This is a common misconception. They do continue to happen there, except it's less transit traffic and more the increased local traffic. The problem is worse in major towns, where the increased highway traffic feeds into main roads whose capacity can't be increased beyond a certain limit (houses can't be demolished that easily for extra lanes), leading to increased traffic jams.
is that strip mall or subdivision any better because it's by a major two lane road rather than a highway?
Yes, because at least mass transport by bus is more likely to happen, and the development is more likely to be at least on the edge of town rather than metastasing in the middle of previously green areas.
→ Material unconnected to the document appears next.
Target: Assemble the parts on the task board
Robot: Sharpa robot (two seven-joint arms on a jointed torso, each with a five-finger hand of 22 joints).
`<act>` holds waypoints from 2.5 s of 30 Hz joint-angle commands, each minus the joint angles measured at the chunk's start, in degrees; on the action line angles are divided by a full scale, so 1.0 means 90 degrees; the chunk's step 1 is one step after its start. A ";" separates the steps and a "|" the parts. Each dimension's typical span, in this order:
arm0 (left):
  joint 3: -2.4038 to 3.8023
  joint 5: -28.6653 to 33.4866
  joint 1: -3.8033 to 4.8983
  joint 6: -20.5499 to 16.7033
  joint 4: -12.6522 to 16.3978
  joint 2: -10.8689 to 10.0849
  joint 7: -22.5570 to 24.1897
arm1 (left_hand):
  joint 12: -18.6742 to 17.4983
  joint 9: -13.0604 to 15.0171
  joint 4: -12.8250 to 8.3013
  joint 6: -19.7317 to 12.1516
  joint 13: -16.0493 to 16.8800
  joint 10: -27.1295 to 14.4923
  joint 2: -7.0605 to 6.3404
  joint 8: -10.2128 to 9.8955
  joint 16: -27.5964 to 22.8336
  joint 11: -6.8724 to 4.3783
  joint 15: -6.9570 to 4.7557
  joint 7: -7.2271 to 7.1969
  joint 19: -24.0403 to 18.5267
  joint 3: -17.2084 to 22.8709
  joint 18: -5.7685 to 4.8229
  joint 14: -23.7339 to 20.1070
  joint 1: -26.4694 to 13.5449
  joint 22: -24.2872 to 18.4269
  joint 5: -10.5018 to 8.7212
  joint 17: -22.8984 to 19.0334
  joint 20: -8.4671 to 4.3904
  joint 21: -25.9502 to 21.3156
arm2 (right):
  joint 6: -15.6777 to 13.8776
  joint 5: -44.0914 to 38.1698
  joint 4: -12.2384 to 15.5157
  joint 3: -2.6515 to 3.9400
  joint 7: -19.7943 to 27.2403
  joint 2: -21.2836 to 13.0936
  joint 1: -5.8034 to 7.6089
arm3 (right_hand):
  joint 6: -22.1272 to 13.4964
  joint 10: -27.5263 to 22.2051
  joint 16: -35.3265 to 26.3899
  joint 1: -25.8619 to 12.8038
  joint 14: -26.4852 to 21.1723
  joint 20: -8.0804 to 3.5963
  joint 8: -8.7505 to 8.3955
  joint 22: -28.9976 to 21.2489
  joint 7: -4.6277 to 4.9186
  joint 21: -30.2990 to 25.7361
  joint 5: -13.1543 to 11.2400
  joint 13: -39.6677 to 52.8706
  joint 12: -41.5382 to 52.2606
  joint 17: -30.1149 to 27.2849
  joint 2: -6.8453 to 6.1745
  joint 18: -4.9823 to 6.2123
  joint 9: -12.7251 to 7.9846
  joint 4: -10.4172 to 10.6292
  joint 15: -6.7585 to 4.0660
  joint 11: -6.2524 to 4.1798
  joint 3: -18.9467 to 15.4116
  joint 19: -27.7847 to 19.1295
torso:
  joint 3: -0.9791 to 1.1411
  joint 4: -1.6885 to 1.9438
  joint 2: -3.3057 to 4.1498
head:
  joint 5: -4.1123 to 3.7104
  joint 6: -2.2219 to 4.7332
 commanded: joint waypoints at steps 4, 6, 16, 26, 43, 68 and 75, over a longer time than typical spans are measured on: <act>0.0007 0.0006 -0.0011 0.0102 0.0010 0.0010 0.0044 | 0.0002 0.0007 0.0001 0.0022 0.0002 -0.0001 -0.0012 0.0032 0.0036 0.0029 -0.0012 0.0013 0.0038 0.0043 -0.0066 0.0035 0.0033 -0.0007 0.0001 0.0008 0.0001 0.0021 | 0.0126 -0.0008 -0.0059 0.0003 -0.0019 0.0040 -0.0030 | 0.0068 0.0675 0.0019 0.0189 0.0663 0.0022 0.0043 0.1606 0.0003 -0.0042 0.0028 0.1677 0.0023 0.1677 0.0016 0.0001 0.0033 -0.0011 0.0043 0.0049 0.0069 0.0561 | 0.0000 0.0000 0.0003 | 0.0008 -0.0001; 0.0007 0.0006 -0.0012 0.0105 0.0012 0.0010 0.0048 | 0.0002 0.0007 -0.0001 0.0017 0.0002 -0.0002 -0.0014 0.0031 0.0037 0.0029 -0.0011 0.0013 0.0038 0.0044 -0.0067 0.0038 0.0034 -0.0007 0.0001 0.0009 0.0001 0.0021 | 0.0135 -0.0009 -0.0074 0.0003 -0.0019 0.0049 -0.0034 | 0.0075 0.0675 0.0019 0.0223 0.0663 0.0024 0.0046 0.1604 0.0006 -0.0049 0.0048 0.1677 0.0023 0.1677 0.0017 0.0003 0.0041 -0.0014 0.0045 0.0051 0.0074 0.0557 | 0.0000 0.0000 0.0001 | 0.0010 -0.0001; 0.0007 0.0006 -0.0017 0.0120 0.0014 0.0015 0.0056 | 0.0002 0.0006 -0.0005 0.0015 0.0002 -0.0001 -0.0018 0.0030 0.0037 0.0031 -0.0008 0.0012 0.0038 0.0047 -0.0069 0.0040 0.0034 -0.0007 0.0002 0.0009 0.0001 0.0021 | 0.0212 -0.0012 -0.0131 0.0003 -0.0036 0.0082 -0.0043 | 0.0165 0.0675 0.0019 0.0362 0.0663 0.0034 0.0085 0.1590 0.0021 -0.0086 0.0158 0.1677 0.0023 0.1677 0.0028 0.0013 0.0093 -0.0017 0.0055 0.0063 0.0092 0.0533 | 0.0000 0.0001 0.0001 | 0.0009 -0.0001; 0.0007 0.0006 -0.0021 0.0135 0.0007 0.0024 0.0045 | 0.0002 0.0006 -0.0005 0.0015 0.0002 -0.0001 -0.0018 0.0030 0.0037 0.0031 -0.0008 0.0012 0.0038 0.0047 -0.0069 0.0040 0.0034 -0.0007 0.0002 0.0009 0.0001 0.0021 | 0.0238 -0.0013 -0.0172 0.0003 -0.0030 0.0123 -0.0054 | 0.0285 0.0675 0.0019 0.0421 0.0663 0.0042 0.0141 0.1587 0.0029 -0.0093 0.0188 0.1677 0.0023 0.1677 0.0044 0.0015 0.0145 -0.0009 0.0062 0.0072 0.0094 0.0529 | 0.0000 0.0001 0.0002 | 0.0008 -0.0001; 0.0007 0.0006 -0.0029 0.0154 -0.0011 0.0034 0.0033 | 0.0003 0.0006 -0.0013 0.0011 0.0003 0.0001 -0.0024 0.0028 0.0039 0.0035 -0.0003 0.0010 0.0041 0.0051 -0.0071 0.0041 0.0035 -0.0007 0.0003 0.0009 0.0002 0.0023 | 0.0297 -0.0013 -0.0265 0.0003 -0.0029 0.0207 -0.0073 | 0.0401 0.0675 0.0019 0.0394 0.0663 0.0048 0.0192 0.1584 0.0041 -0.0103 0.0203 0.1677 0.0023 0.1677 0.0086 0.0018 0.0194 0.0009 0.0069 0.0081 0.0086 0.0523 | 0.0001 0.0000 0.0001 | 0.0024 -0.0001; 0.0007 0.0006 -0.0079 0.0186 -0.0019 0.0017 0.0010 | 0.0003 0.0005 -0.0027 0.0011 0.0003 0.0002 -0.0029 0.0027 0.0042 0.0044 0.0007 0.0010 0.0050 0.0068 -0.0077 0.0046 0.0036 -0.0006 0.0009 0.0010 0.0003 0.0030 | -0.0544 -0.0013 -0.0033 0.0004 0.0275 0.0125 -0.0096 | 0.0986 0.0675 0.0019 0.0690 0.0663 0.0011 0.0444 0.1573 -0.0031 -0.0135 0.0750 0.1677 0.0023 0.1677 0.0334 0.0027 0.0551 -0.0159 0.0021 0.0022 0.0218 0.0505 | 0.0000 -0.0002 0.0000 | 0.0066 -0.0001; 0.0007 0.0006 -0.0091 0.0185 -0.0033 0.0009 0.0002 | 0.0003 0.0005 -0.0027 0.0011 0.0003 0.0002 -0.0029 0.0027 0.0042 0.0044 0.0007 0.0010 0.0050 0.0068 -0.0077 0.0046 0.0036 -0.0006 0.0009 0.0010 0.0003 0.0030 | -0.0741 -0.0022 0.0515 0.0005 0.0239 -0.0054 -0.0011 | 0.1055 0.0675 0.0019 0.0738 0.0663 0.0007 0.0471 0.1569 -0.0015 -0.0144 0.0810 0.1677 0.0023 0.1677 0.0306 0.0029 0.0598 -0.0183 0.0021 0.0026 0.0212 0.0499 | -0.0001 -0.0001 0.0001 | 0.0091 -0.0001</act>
But I agree that sprawl is a broader problem than to be caused by highways only.
mass transit networks are great within cities or between major centers, much less so otherwise.
Less so is relative, and not a constant -- which is kind of my point, with current policy enhancing the convenience of car-based travel and reducing that of especially countryside mass transit. *Lunatic*, n. One whose delusions are out of fashion.
I shall mention for me this is both theory and practical experience. The city I live in now was along a busy main road, got a bypass a decade ago, but main street now has busy and noisy traffic all day again. The only plus is less trucks. Meanwhile, it's not like the new road doesn't affect previously main road free residential areas, something unavoidable with population density in Europe... *Lunatic*, n. One whose delusions are out of fashion.